### [Exercise objective]
From the listing below, pull out every line where the string "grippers" appears.

### [The data]

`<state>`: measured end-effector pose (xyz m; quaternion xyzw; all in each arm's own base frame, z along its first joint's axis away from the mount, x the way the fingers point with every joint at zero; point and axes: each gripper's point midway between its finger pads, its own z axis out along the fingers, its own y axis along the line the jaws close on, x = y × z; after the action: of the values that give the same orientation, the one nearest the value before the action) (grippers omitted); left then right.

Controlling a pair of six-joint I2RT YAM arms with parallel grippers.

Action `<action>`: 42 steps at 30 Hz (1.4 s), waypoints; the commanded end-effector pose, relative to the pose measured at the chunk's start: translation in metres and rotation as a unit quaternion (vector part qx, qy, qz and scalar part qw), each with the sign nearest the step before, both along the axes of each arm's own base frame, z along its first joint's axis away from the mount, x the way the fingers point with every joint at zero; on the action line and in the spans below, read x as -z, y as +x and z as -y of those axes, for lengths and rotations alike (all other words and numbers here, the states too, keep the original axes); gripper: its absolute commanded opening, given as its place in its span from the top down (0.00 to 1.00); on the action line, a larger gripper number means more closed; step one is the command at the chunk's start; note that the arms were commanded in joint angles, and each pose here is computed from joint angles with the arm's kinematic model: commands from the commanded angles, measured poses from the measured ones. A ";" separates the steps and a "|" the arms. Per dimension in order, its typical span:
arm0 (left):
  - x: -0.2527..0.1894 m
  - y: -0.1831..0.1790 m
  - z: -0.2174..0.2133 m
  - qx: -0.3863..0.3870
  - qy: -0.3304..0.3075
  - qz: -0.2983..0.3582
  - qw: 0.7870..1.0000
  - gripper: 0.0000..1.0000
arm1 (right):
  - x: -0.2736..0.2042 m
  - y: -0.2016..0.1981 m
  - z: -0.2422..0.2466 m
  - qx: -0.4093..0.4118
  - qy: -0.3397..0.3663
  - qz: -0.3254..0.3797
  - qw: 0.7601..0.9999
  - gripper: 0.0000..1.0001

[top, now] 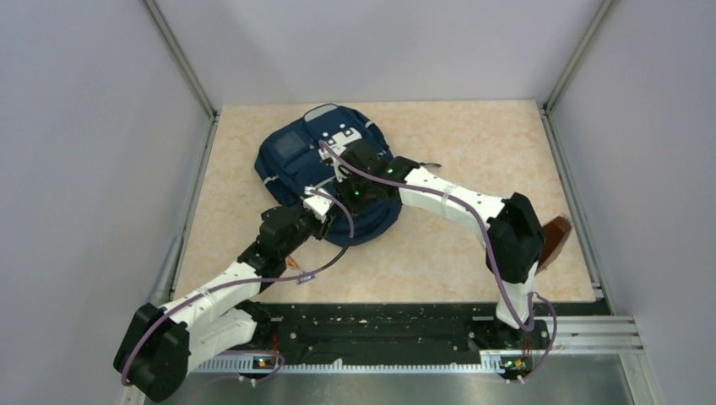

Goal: Pack the student bag
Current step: Zip the student bag at the center of the board.

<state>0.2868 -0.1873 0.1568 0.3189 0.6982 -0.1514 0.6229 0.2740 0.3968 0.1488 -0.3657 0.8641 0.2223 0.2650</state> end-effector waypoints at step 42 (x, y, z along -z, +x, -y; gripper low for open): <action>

### [Exercise answer]
`<state>`: measured end-effector pose (xyz m; quaternion xyzw; all in each arm's own base frame, z along its first joint's axis away from the mount, x the way the fingers point with every joint at zero; point and axes: each gripper's point midway between its finger pads, its own z axis out along the fingers, its own y axis along the line the jaws close on, x = y × z; after the action: of the values that give the same orientation, the one nearest the value before the action) (grippers omitted); left then right.
Controlling a pair of six-joint I2RT YAM arms with parallel grippers.

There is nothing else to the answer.